I was talking to another guy about this the other day. While, I have never fallen off, I figure if you spend enough time up there it could happen, especially if you have someone up front make some crazy moves. If I were to fall off, it wouldn't be pretty 6'-5", 260 lbs with a bad back either crashing into the floor of the boat or going off the back. sad4sm Sparrfish fell off my platform the other day, but he weighs like a buck twenty and is young. Heck, I didn't know he had really done it as he just kind of made a controlled leap into the cockpit.

I was checking out the one on the back of this Whipray. http://2coolfishing.com/ttmbforum/showthread.php?t=218877&highlight=whipray

Heck I might would even put a loop in front and leave it open on the sides to get in and out. As long as the top rail isn't too high to interfere with poling and isn't too low as to trip you into falling, what are the disadvantages?


----------



## Salty Dog (Jan 29, 2005)

Advantages:

Makes it easier and safer to get on and off the platform, especially for newbs.

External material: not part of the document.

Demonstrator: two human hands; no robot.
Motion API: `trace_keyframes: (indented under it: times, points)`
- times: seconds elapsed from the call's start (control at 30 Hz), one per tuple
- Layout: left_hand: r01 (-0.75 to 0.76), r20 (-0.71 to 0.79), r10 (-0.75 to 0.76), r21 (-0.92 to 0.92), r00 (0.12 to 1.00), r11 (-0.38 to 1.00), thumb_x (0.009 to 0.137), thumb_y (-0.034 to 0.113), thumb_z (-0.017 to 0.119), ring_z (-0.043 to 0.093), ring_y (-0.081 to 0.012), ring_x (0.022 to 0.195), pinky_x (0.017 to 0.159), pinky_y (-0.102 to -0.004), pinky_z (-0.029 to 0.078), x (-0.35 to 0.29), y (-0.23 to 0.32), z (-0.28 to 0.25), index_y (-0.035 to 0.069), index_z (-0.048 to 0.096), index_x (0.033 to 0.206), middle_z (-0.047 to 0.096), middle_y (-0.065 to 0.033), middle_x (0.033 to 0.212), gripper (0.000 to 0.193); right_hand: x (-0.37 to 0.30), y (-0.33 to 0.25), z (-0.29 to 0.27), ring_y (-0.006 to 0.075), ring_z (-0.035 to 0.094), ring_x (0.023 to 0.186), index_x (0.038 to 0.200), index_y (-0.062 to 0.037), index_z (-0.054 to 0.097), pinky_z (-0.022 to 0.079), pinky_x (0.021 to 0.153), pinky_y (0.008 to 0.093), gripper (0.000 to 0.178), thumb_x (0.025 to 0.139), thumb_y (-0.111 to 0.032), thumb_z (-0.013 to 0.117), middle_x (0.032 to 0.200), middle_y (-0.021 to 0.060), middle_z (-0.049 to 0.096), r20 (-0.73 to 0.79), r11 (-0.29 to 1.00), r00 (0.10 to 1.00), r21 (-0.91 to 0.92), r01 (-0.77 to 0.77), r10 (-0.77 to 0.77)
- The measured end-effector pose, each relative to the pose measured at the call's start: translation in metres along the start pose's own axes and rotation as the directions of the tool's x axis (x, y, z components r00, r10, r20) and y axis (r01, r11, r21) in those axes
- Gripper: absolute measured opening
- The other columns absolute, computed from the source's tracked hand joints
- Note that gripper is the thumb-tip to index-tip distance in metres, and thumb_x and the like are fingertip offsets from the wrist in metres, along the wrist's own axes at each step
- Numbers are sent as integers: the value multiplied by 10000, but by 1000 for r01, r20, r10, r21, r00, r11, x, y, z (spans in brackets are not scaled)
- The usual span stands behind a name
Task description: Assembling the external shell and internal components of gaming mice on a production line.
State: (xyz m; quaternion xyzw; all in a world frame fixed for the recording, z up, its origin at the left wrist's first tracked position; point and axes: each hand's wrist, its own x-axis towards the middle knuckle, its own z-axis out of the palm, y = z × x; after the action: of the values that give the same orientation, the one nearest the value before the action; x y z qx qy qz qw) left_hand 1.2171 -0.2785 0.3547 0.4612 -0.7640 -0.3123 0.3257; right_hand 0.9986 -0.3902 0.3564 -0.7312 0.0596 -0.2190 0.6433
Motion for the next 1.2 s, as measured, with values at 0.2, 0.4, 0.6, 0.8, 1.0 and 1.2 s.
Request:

Gives you a point of reference so you don't step off the platform, makes folks who are not use to poling feel a little more safe and comfortable.

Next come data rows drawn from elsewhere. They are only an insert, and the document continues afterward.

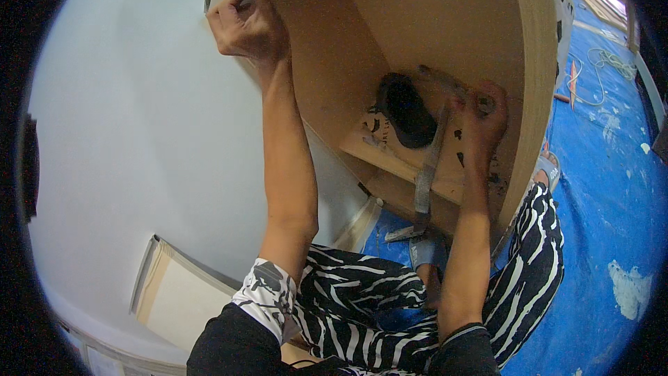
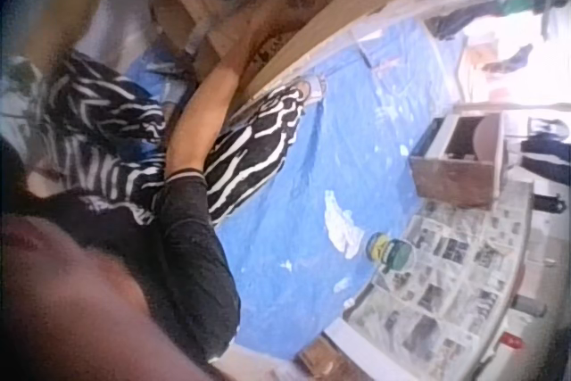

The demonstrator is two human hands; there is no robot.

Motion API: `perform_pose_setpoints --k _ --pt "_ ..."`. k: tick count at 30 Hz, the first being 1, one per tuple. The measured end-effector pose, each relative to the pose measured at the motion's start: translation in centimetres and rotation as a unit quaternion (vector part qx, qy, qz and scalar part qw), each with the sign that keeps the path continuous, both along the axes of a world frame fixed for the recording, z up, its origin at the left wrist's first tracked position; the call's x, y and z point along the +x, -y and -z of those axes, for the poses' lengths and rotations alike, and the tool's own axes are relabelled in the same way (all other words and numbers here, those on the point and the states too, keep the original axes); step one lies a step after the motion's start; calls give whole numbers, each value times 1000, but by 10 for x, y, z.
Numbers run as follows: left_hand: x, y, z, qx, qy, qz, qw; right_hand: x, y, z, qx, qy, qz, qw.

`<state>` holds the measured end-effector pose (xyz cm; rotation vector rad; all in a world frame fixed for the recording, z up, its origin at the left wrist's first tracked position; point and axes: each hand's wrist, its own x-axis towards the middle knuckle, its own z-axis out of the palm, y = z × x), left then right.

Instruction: The person trims the excess laminate from the edge of a wooden cabinet shelf using a small blade and then peels away the protective film from the laminate surface.

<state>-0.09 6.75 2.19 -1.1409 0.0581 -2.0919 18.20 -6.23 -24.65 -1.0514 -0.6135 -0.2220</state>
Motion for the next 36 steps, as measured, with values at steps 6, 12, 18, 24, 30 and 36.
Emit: perform_pose_setpoints --k 6,12,18,24,30,36 --pt "3 -4 1 -19 -6 35 999 -12 12 -17 34 -120 -80 989" --pt "5 0 0 -12 -14 35 999 1 6 -5 35 -45 -11 998" --pt "6 -1 5 -62 -1 56 997 -15 20 -26 37 -105 -82 990" --pt "12 2 8 -112 32 176 977 -13 19 -23 51 -98 -66 992" --pt "15 7 12 -182 50 272 943 -12 17 -18 86 -97 -87 988" --pt "20 0 11 -160 55 331 929 -17 16 -22 61 -57 -70 994"
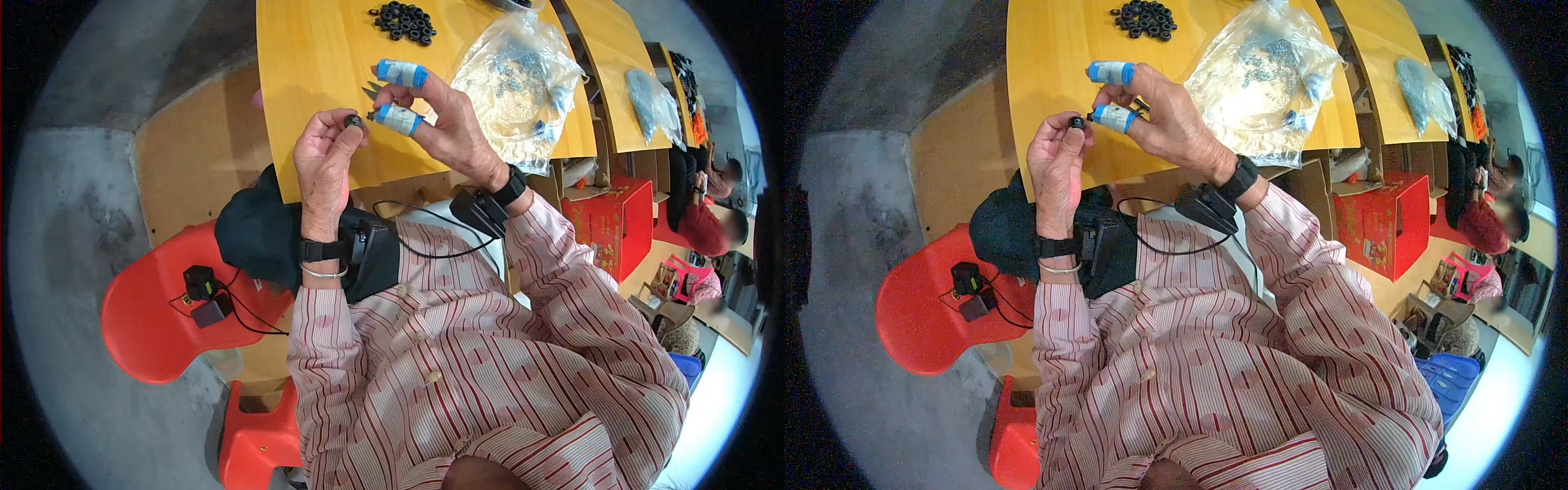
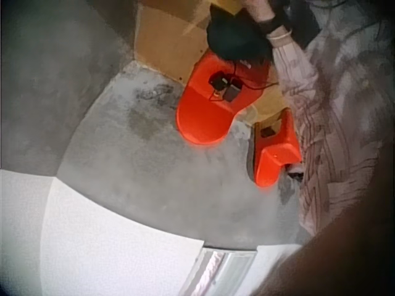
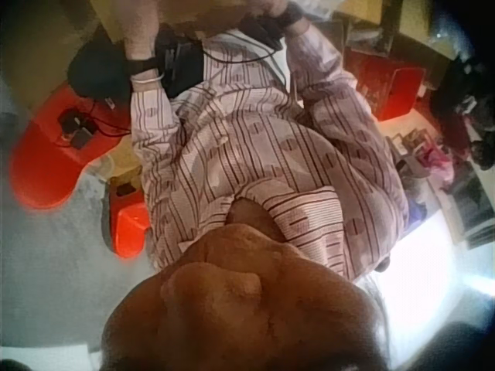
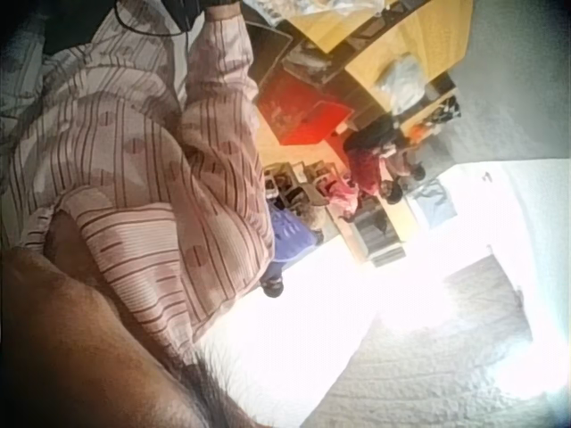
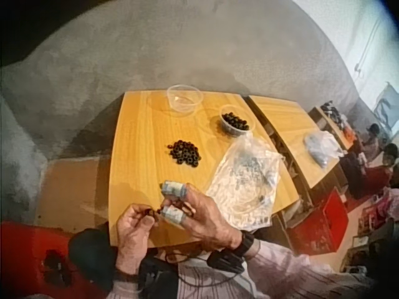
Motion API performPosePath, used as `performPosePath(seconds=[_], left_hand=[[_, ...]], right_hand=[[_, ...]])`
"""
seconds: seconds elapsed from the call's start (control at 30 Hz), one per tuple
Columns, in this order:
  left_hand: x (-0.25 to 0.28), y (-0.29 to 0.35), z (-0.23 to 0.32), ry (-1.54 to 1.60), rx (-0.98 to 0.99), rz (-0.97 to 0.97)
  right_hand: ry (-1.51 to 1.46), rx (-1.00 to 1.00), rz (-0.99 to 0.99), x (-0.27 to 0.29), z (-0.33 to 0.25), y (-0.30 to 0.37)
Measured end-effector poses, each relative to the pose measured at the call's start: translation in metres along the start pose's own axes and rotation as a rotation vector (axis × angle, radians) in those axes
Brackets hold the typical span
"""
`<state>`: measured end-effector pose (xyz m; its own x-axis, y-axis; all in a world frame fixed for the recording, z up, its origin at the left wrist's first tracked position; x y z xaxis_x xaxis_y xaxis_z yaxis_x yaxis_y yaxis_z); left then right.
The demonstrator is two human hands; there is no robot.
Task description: The person picks up small black plastic components and attaches blue tape to each by hand, then places them into a plastic bag.
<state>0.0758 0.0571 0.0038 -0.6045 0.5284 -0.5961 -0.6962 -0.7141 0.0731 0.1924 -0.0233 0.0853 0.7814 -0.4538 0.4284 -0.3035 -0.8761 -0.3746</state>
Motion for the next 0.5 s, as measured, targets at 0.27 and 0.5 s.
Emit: performPosePath(seconds=[0.27,0.5], left_hand=[[-0.007,0.001,-0.002,-0.027,0.011,-0.092],[-0.009,-0.001,-0.003,-0.083,0.017,-0.103]], right_hand=[[0.183,0.161,-0.120,0.010,-0.016,-0.009],[0.306,0.269,-0.177,0.008,-0.023,-0.010]])
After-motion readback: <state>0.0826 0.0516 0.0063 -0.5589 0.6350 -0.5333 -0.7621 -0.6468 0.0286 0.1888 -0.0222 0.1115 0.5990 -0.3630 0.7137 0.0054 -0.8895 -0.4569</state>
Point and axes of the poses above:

Depending upon the design can act as a leaning post to make standing on the platform for long periods a little easier.



Disadvantages:

You look like a newb.

Costs $.

Can rattle, shake and make noise when running in a chop which is annoying.



Properly designed it will not be in the way when poling.


----------



## bslittle79 (May 24, 2004)

*Disadvantages*

*1. You have something on your boat called "Sissy".*

*sis⋅sy*  /ˈsɪs







i/  Show Spelled Pronunciation [*sis*-ee]  Show IPA *noun, plural -sies,* *adjective *

Use *sissy* in a Sentence

*-noun *1.an effeminate boy or man.2.a timid or cowardly person.3.a little girl.
*-adjective *4.of, pertaining to, or characteristic of a sissy.

*Origin: *
1840-50, _Americanism_ in sense "sister"; 1885-90, _Americanism_ for def. 1; sis + y2









With that said I built a casting platform with a set of "Handle" bars that can come off. The only reason I built the platform with the "Handle" bar option is because one of my friends asked me too. It helps him have a warm and fuzzy feeling because he doesn't have the best balance. But his fly rod and hands are constantly hitting it so it does get in his way. But he has never fallen off the platform.

When it's his turn to pole, I get him going down wind, or close to the fish and he sits on the polilng platform and poles me into position.

Man I'm a good friend...


----------



## Stuart (May 21, 2004)

Lol, I can actually pole pretty good now, upwind, downwind, crosswind. I've never felt like I have come close to falling off and maybe I'm worrying too much about it. A 20 foot pole in your hands definitely gives you some balance, much like the tight-rope walkers. I can get up on my platform pretty easily, squatting and getting down is a little harder maybe due to some muscle damage I have in my left leg. I have no deck in front of the platform, so if I go off in that direction it's going to be probably a 5 foot drop and land on the coolers I sit on (which are not tied down) or the floor. I think I can come up with a design that wouldn't look too bad.


----------